NEW YORK CITY — Last Thursday, a group of Muslim owned-businesses, mosques, individuals, and student groups reached a settlement with the New York Police Department (NYPD) in a federal lawsuit challenging the discriminatory surveillance of American Muslims in New Jersey.
Filed in 2012 in federal court in New Jersey, in Hassan v. City of New York was the first lawsuit brought on behalf of American Muslims unlawfully surveilled under the NYPD’s program. The plaintiffs are represented by Muslim Advocates, the Center for Constitutional Rights and Gibbons P.C.
The NYPD has agreed to may more than $1 million in legal fees and damages.
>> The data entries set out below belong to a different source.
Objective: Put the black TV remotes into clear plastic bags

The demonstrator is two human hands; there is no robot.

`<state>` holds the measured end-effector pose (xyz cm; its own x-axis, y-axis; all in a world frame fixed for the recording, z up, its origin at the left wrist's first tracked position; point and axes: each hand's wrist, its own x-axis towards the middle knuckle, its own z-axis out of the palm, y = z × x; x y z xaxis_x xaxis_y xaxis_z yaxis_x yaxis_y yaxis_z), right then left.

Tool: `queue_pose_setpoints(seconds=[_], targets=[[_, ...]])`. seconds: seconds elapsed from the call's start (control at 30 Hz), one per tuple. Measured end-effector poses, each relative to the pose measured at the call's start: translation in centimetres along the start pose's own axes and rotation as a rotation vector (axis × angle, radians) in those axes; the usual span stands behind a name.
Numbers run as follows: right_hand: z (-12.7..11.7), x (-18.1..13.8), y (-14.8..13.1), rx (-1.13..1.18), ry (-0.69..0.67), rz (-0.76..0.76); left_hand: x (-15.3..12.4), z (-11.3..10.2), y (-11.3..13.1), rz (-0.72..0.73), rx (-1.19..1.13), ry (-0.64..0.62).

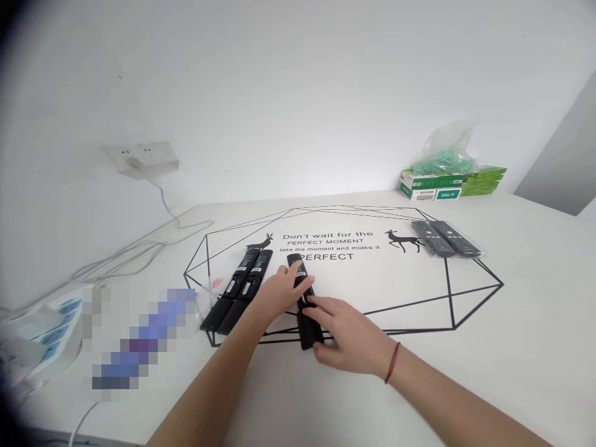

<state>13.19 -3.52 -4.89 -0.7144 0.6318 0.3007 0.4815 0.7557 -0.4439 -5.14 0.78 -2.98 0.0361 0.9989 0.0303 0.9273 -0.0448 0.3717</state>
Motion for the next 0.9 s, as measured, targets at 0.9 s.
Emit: queue_pose_setpoints(seconds=[0.9], targets=[[-2.3,0.6,1.9,0.002,0.277,0.221,0.8,1.6,1.8,-0.206,-0.912,0.060]])
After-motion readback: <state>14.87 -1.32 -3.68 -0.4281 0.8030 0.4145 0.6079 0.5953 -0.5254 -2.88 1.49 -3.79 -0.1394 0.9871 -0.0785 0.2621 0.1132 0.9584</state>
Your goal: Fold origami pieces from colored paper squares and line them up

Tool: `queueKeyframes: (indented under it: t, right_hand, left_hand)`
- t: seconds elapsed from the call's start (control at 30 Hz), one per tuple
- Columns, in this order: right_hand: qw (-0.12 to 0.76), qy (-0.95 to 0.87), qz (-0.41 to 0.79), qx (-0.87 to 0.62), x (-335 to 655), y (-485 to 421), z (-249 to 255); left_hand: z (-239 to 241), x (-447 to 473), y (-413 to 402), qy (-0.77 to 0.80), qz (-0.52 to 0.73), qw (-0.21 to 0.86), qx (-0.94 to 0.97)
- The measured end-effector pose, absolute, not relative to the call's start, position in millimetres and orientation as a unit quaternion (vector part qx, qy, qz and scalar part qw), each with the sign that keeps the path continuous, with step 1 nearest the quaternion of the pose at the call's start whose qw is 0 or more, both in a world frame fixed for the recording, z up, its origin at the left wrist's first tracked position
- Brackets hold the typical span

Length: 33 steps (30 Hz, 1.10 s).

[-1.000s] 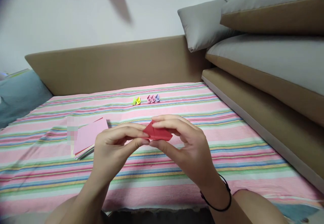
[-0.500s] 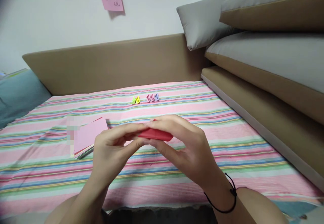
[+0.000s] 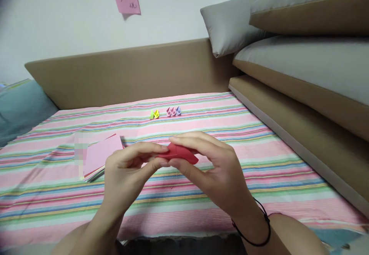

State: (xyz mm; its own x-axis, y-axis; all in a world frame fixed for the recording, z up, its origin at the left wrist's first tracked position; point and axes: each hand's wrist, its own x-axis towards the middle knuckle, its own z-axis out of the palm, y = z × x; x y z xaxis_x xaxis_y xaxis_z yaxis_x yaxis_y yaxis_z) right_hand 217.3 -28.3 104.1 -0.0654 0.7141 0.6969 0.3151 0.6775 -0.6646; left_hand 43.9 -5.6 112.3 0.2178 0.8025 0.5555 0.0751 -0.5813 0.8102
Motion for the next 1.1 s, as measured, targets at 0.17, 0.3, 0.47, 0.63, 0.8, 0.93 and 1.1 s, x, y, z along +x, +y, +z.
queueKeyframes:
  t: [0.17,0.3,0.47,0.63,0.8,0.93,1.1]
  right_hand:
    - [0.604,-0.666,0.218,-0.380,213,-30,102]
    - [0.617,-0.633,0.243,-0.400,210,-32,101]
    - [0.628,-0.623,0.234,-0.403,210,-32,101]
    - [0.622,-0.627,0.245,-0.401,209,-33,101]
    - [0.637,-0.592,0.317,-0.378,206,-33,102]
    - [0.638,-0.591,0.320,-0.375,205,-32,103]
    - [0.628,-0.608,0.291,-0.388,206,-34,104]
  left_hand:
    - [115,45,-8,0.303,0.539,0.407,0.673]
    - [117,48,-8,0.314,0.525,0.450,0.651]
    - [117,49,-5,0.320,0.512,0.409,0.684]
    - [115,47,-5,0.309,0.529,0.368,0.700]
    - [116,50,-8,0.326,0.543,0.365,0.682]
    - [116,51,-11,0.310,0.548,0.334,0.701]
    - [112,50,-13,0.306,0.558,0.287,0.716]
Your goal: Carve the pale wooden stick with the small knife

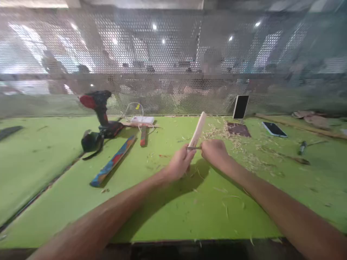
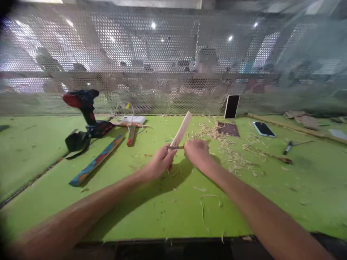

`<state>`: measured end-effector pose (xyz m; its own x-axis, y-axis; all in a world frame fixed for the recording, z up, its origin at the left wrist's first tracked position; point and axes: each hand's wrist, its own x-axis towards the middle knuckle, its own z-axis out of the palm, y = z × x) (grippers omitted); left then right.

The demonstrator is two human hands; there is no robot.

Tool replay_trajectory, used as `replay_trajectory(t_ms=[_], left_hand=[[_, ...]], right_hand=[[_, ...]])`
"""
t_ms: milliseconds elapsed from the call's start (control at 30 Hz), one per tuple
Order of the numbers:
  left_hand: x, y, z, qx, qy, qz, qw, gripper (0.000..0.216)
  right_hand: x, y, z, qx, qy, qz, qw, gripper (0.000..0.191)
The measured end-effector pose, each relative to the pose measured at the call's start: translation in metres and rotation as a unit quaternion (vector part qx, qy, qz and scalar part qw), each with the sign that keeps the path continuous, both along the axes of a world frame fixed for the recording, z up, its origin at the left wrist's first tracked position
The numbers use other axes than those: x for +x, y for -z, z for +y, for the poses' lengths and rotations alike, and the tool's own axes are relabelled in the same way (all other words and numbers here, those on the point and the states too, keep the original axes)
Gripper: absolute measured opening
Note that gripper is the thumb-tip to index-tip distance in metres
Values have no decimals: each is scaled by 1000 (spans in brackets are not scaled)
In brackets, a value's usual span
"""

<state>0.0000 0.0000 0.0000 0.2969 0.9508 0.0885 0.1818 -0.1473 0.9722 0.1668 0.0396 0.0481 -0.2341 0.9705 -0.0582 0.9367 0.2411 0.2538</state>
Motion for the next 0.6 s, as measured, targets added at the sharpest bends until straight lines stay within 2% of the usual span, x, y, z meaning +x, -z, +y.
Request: replay_trajectory(t_ms=[200,600], left_hand=[[3,3,1,-9,-3,-8,1000,14],[0,9,8,-24,44,-46,998,22]], right_hand=[[-4,-2,-1,-3,-1,49,999,32],[10,25,16,12,2,133,991,35]])
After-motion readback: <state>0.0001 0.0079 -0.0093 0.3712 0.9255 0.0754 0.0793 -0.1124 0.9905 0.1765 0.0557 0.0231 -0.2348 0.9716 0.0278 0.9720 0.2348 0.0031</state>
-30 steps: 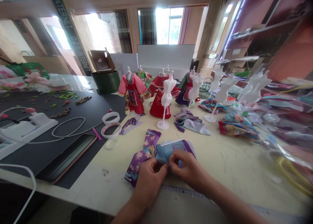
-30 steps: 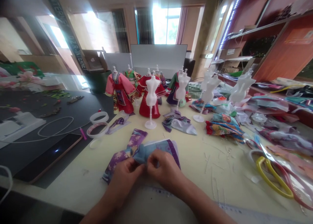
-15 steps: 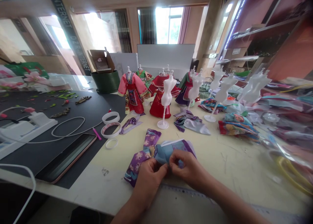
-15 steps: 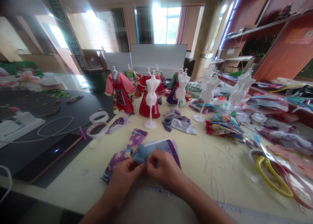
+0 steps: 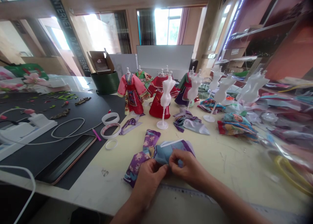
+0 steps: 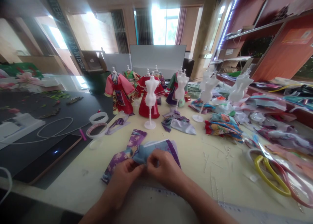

Under the surveillance program, the NYPD spied on at least 20 mosques, 14 restaurants, 11 retail stores, two grade schools and two Muslim Student Associations in New Jersey. The monitoring included video surveillance, photographing license plates, community mapping and infiltration by undercover officers and informants at places of worship, student associations and businesses.
Internal NYPD documents, including a list of 28 “ancestries of interest”, revealed that the NYPD used racial and ethnic backgrounds as proxies to identify and target adherents to Islam. By its own admission, the NYPD’s surveillance of Muslims failed to produce a single lead.
Under the terms of the settlement, the NYPD has confirmed it will reform its practices by agreeing not to engage in surveillance on the basis of religion or ethnicity, implement a policy guide that will govern the Intelligence Bureau’s activities and pay businesses and mosques damages for income lost as a result of being unfairly targeted.
Hassan was initially filed by Muslim Advocates and the Center for Constitutional Rights. Gibbons, P.C. later joined as co-counsel. It was the first case to challenge the NYPD’s Muslim spying program.